Multiple Dates Gone Bad? 12 Tips to Recover!
UPDATE: Colleen contributed to the article Had A Few Bad Dates? Here Are 40+ Tips On How To Recover, by Diana Indries for Better Topics.
Recovery from multiple failed relationships can be challenging, especially if these dates go horribly wrong! The tendency is to blame yourself, yet truth be told, the reasons could be as numerous as the number of people you’ve dated. What’s essential for you is to understand that there are ways in which you can recover from dating nightmares. The following tips will help you move past them and move forward with your life.
1. Understand Your Emotions.
Getting caught up in emotions is easy when your dates go horribly wrong. You can experience guilt, shame, anger, frustration, fear, etc. These negative emotions are normal but must be managed, so you don’t spiral into a downward emotional cycle. Process these feelings, then let them go. Don’t dwell on them or allow them to consume you. It’s important to understand that as bad as the last few dates were, the next one could be the jackpot, and your date could turn out to be the love of your life.
2. Learn From your mistakes.
Take time to reflect on your previous dates. Ask yourself, “Why did these relationships fail?” Understanding this will help you better cope with future relationships. What would you do differently? Don’t take it personally or beat yourself up over something you did, did not, or cannot change. Take a hard look to see if there was anything you could have done differently. If so, learn from it and move on. Successful dates and relationships are possible, but only if you know how to avoid the same pitfalls.
3. Get Support.
If you’re having trouble understanding why the dates didn’t work out, seek help from a close friend, family member, or possibly a counselor specializing in relationship issues. They can help you work through any emotional problems you might be experiencing. Furthermore, they can also give you insight into what went wrong during the date and offer advice about improving next time.
4. Take Care of Yourself.
You cannot expect to get over a relationship if you’re not taking care of yourself first. It would be best if you took time to give yourself enough time to heal emotionally. Make sure you eat well, exercise regularly, sleep well and keep busy so that you don’t dwell too much on the past. And when you’re ready, get back out there and start dating again.
5. Don’t Give Up.
It may seem like all hope is lost when you feel like you’ve been rejected by every date you meet. But remember that there are plenty of individuals out there who are looking for love just like you. Don’t let rejection get to you. You are worthy of love and deserve to find someone special. Keep trying until you find him or her.
6. Commit to having fun.
Don’t take your dating experience so seriously. Look to have fun and enjoy getting to know the other person. When you remove the stress of finding “the one,” you’ll be able to relax and truly enjoy yourself.

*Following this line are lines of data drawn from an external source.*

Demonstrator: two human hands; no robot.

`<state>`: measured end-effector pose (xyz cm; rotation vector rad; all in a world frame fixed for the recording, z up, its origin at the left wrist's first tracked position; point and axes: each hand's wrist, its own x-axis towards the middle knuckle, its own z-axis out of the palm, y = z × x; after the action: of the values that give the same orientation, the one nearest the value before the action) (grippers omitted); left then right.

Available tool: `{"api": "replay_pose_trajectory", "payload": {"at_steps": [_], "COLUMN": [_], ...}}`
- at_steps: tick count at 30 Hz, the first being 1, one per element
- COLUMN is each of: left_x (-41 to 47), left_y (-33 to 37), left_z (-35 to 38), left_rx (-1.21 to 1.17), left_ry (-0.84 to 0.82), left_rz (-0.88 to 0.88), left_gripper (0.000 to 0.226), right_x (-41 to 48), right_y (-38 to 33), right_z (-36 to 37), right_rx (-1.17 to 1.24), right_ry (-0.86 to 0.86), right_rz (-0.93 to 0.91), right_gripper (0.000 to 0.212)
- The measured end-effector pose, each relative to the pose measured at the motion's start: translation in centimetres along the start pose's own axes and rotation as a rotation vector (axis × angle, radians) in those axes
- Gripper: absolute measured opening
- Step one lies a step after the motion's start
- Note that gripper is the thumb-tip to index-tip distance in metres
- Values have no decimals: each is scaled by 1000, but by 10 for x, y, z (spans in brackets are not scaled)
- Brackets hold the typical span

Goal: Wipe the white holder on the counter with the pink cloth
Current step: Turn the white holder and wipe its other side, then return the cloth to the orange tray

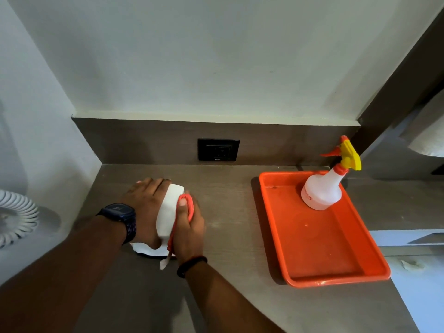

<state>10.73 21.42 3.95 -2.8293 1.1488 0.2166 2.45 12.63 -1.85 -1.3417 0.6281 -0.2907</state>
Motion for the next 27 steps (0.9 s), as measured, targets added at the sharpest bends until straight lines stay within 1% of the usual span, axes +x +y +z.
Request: {"api": "replay_pose_trajectory", "payload": {"at_steps": [1, 3, 5, 7, 11, 15, 18, 20, 23, 25, 27], "left_x": [0, 1, 1, 1, 0, 1, 1, -1, -1, 9, 26], "left_y": [0, 0, 0, 1, 2, 4, 4, 6, 20, 45, 82], "left_z": [0, -2, -4, -4, -4, -7, -5, -9, -25, -36, -40], "left_rx": [-5, -12, -21, -16, -4, -13, 1, -30, -120, -220, -370], "left_ry": [-2, -9, -28, -39, -32, -51, -61, -90, -164, -90, 35], "left_rz": [0, -6, -12, -12, -6, -10, -34, -67, -80, -35, -7], "left_gripper": [131, 132, 131, 133, 135, 137, 139, 145, 165, 161, 152], "right_x": [4, 17, 27, 26, 10, -3, 3, 11, 27, 41, 54], "right_y": [-5, -14, -21, -23, -5, -11, -32, -51, -81, -95, -103], "right_z": [-1, -4, -7, -9, -8, -13, -22, -35, -68, -101, -136], "right_rx": [-6, -31, -50, -71, -88, 31, 153, 204, 214, 194, 128], "right_ry": [-10, -8, 11, 22, 76, 80, 92, 122, 181, 248, 299], "right_rz": [-35, -44, 16, 65, 31, 59, 66, 68, -12, -59, -126], "right_gripper": [49, 46, 39, 37, 37, 21, 26, 28, 26, 29, 27]}}
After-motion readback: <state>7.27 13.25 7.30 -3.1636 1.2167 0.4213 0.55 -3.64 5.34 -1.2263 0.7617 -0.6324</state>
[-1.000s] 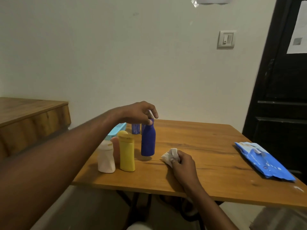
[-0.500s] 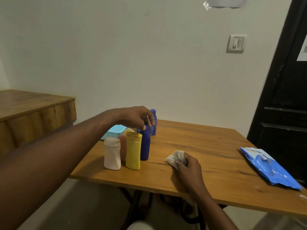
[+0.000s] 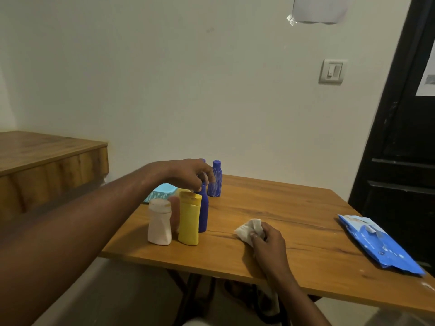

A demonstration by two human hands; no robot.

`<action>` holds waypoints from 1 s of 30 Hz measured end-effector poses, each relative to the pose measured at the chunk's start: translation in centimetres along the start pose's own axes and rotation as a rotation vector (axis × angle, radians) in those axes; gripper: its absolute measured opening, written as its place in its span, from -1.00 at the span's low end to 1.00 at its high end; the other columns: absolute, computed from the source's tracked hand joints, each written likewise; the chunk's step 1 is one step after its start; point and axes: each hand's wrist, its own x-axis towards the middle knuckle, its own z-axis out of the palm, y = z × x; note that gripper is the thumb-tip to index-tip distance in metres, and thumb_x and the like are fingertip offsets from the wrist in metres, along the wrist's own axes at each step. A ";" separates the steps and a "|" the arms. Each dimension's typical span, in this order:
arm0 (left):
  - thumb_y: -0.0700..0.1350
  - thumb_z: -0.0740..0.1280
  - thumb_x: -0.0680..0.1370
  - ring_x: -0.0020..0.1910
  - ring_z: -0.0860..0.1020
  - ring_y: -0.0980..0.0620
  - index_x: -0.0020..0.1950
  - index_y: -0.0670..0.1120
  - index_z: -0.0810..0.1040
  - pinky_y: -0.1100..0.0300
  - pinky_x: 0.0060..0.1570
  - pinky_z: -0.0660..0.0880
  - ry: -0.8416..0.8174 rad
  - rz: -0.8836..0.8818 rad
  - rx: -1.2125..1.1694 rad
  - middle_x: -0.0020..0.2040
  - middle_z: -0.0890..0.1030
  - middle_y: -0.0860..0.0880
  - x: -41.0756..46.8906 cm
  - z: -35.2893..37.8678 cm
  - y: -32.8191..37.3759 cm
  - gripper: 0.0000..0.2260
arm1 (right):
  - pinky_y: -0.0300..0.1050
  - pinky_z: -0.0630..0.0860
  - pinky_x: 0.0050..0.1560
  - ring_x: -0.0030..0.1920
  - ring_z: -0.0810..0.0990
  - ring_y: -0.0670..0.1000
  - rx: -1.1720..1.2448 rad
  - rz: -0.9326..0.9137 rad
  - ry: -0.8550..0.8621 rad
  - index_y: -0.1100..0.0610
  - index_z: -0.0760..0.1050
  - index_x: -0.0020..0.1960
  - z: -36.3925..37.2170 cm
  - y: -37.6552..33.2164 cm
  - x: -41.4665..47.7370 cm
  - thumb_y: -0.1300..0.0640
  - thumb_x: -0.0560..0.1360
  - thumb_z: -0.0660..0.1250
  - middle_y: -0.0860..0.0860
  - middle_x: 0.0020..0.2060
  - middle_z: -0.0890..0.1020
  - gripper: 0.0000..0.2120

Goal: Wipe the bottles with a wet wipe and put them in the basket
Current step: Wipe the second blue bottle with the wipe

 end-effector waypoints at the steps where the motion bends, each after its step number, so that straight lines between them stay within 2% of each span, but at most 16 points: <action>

7. Remember to be patient.
There is no such thing as overnight success. It takes time to build a lasting relationship. So while you may want to jump right back into dating after a failed relationship, don’t rush things. Be patient in your search for love.
8. Stay away from negative thoughts.
Don’t allow negative thoughts to control how you respond on a date. If you find yourself thinking about past dates, stop and ask yourself if it’s worth dwelling on. Try using positive affirmations instead. For example: “I am going to have an amazing time tonight.” Or “Tonight is going to be one for the books!”
9. Have an open mind.
Be willing to accept new people and experiences. Don’t limit yourself to meeting the same type of people. Instead, broaden your horizons and expand your social circle. You will find someone who is perfect for you!
10. Be honest.
Honesty is vital when it comes to dating. Tell the truth about yourself and your expectations. Let the conversation flow naturally without forcing it. The right person, who is genuinely interested in you, will pick up on your honesty and engage in conversations.
11. Give yourself time. Don’t rush things.
Allow yourself time to think about the date before you go. Think about what you want to talk about and what activities you’d like to do together. If you’re feeling nervous, try to put yourself at ease beforehand.
12. Remember to stay positive.
Even though you’ve had several nightmare dates in a row, stay positive as you move forward with your search for love—positivity breeds confidence that you’ll eventually find the man or woman of your dreams. Stay focused on finding someone compatible with you and who makes you happy. If the date you went on last night was not a success, next! You will succeed in finding love!
Dating isn’t easy and definitely can be messy! It takes patience, persistence, and practice. However, you’ll soon reap the rewards once you put in the effort. You won’t always be haunted by the horrible memories from past dates gone bad. You will have found that special person who makes you feel happy and loved; you’ll desire to spend more time with this special person, and memories of past nightmarish dates will fade away.
Get Support From A New Heights Mental Health Counselor
New Heights counselors are mental health professionals specifically trained to address relationship and mental health concerns. They offer confidential counseling services to adults, teens, and children. As therapists, they can help you understand your anxiety and develop healthy coping skills. They will become part of your support team and work alongside you to improve your quality of life.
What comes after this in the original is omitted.